Is there solution to find word boundaries in Japanese string (E.g.: "私はマーケットに行きました。") via JavaScript regular expressions("xregexp" JS library cab be used)?

E.g.:

var xr = RegExp("\\bst","g");
xr.test("The string") // --> true

I need the same logic for Japanese strings.

A way to match the boundaries between Han, Hiragana, and Katakana would assist but not solve this problem on its own. So far I can't even find a way to match those, even with xregexp. You may be interested in a question I just asked about that: stackoverflow.com/questions/16492933/… — hippietrail
– hippietrail, Commented May 11, 2013 at 1:47
For Japanese it would be better to use a full morphological analyzer.
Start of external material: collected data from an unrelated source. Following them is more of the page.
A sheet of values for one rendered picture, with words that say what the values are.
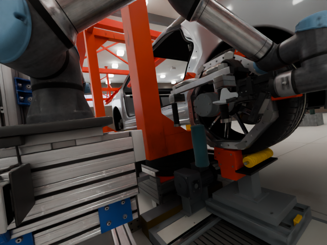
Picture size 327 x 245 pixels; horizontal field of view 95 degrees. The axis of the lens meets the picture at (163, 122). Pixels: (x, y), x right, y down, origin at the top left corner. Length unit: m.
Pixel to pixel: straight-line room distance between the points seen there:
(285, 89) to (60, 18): 0.57
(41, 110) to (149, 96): 0.83
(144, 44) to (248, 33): 0.86
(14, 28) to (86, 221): 0.44
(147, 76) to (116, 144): 0.84
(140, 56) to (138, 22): 0.26
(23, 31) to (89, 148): 0.25
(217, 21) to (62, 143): 0.55
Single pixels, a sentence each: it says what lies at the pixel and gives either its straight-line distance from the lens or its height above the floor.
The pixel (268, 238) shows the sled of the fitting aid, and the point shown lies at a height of 0.12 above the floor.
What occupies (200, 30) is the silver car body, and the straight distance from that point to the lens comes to 1.47.
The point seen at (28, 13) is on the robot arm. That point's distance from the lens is 0.34.
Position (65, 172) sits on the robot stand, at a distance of 0.43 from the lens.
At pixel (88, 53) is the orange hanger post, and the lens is 3.30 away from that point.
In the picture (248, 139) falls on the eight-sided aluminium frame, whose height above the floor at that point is 0.64.
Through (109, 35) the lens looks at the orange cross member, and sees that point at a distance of 3.61.
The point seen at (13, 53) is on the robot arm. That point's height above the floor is 0.93.
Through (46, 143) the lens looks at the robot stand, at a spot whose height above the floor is 0.77.
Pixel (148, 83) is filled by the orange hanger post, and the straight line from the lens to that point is 1.18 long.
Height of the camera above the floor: 0.78
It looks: level
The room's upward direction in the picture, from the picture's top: 8 degrees counter-clockwise
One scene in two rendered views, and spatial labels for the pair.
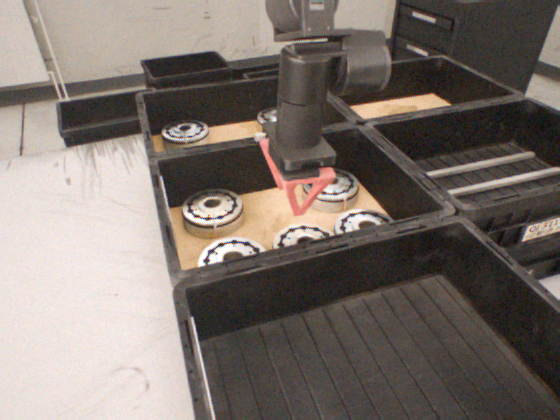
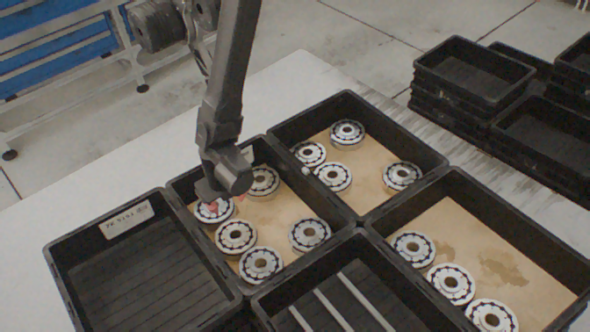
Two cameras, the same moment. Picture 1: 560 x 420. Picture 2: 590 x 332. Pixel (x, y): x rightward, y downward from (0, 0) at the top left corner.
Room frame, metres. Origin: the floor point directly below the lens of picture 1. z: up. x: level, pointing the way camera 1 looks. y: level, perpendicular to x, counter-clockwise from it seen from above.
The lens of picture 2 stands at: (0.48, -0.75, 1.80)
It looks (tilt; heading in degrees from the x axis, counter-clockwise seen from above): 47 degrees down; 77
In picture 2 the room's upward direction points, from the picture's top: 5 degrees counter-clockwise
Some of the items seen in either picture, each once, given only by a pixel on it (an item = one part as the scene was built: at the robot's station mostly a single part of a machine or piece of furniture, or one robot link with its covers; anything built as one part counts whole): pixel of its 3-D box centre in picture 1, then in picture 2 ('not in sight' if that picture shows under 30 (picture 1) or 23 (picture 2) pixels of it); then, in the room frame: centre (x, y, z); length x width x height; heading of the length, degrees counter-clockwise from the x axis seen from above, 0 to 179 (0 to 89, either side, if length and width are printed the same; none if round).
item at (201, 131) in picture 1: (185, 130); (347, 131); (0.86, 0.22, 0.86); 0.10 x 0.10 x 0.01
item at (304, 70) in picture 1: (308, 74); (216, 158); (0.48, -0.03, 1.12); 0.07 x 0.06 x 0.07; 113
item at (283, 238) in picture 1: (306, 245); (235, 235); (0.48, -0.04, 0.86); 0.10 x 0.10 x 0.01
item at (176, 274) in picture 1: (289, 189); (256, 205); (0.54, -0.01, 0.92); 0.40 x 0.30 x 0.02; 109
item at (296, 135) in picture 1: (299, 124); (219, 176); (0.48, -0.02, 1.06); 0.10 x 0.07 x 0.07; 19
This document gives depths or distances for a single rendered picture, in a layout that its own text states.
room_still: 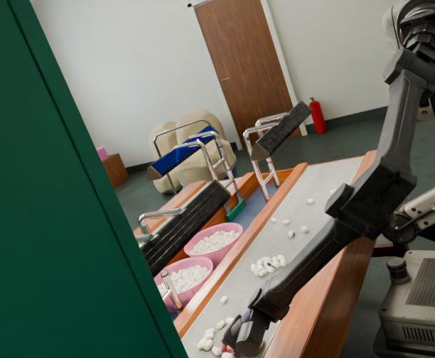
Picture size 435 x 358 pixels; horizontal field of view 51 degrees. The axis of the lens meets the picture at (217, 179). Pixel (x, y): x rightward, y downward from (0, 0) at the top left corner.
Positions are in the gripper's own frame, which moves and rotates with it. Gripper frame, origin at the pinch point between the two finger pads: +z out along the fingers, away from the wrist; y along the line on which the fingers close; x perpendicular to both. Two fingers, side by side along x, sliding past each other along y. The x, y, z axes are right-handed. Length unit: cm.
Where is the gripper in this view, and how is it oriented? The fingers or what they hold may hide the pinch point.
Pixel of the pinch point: (225, 350)
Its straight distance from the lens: 132.9
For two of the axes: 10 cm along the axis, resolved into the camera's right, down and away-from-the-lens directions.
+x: 7.8, 6.0, -1.4
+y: -4.4, 3.9, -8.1
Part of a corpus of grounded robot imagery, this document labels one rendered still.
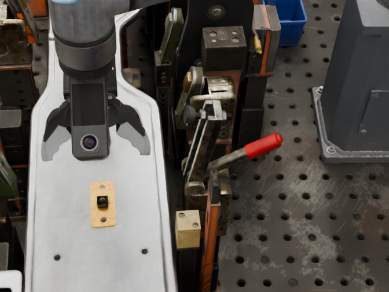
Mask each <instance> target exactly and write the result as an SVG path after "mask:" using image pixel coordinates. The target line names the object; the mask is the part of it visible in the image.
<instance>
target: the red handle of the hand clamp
mask: <svg viewBox="0 0 389 292"><path fill-rule="evenodd" d="M281 142H283V138H282V136H281V134H279V135H278V134H277V133H276V132H275V133H272V134H270V135H268V136H266V137H263V138H261V139H258V140H256V141H254V142H252V143H249V144H247V145H245V146H244V147H243V148H241V149H238V150H236V151H234V152H231V153H229V154H227V155H225V156H222V157H220V158H218V159H216V160H213V161H211V162H209V164H208V167H207V170H206V173H205V176H204V178H206V177H208V176H210V170H212V169H216V170H217V172H219V171H222V170H224V169H227V168H228V167H231V166H234V165H236V164H238V163H240V162H243V161H245V160H247V159H252V158H255V157H257V156H259V155H262V154H264V153H267V152H269V151H271V150H273V149H276V148H278V147H280V146H282V143H281ZM189 173H190V170H189V171H188V172H187V178H188V177H189Z"/></svg>
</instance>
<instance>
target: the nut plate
mask: <svg viewBox="0 0 389 292"><path fill-rule="evenodd" d="M101 186H104V187H105V189H104V190H100V189H99V188H100V187H101ZM101 198H104V199H105V202H103V203H101V202H100V199H101ZM90 203H91V226H92V227H93V228H101V227H113V226H115V225H116V211H115V189H114V182H113V181H100V182H92V183H91V184H90ZM103 217H105V218H106V219H107V220H106V222H101V221H100V220H101V218H103Z"/></svg>
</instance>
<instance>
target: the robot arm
mask: <svg viewBox="0 0 389 292"><path fill-rule="evenodd" d="M47 1H48V5H49V12H50V19H51V24H52V30H53V32H50V33H49V34H48V39H49V40H50V41H55V43H54V44H55V48H56V54H57V57H58V62H59V66H60V68H61V70H62V71H63V96H64V99H65V100H66V101H64V102H63V103H61V105H60V107H59V108H55V109H53V110H52V111H51V113H50V114H49V116H48V117H47V120H46V126H45V133H44V135H43V139H42V145H41V156H42V160H43V161H44V162H47V161H50V160H53V155H54V154H55V153H56V152H58V150H59V146H60V145H61V144H62V143H64V142H66V141H68V140H69V139H70V138H71V144H72V154H73V156H74V157H75V158H76V159H77V160H79V161H91V160H104V159H106V158H107V157H108V156H109V127H112V126H114V125H116V134H117V135H118V136H119V137H121V138H124V139H126V140H129V141H130V142H131V145H132V146H133V147H134V148H136V149H138V150H139V152H140V155H150V154H151V143H150V140H149V137H148V135H147V133H146V130H145V129H144V125H143V122H142V118H141V114H140V112H139V110H138V109H136V107H132V106H130V105H127V104H123V103H122V102H121V101H120V100H119V99H117V98H116V97H117V96H118V88H117V78H116V61H115V54H116V49H117V45H116V27H115V16H116V15H119V14H123V13H127V12H130V11H134V10H137V9H141V8H145V7H148V6H152V5H156V4H158V3H162V2H167V1H170V0H47ZM112 68H113V69H112Z"/></svg>
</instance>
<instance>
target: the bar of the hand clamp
mask: <svg viewBox="0 0 389 292"><path fill-rule="evenodd" d="M195 119H198V120H199V122H198V125H197V129H196V132H195V135H194V139H193V142H192V146H191V148H190V152H189V156H188V159H187V162H186V165H185V169H184V173H183V177H187V172H188V171H189V170H190V173H189V177H188V180H187V183H189V182H192V181H200V182H203V179H204V176H205V173H206V170H207V167H208V164H209V161H210V159H211V155H212V152H213V150H214V147H215V143H216V140H217V138H218V135H219V132H220V129H221V126H222V124H225V122H226V121H232V114H227V113H226V111H225V110H222V108H221V102H220V101H219V100H205V102H204V105H203V109H200V112H196V111H195V108H194V107H193V105H187V106H186V107H185V109H184V123H185V124H186V125H187V126H192V124H194V122H195Z"/></svg>
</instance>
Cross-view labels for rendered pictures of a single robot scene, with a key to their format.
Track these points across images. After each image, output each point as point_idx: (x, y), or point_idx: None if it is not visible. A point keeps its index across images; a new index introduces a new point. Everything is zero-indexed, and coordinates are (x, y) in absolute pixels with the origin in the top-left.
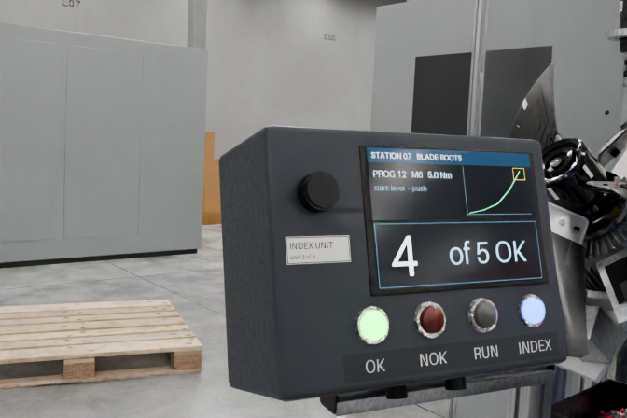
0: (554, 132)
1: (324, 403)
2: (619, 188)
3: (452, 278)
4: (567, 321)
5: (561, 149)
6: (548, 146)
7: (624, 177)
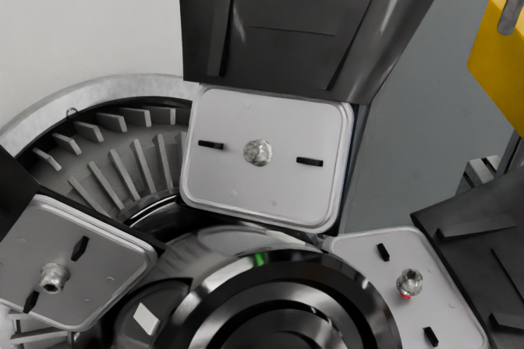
0: (24, 194)
1: None
2: (511, 343)
3: None
4: None
5: (257, 324)
6: (179, 333)
7: (162, 138)
Here's one in JavaScript: github.com/takuyaa/kuromoji.js — katspaugh
– katspaugh, Commented Oct 1, 2015 at 8:56

Peter O. · Accepted Answer · 2011-10-28 11:19:03Z

6

However, the actual problem of separating the Japanese sentence into words is more complicated than it appears, since words are not separated into spaces as is the case, for example, in English.

For example, the sentence 私はマーケットに行きました。 ("I went to the market") has the following words:

私 - watakushi
は - wa
マーケット - maaketto
に - ni
行きました - ikimashita
。 - (period)

A reliable parser of Japanese sentences would, among other things, have to find where the particles (wa and ni) lie in the sentence, in order to find the remaining words.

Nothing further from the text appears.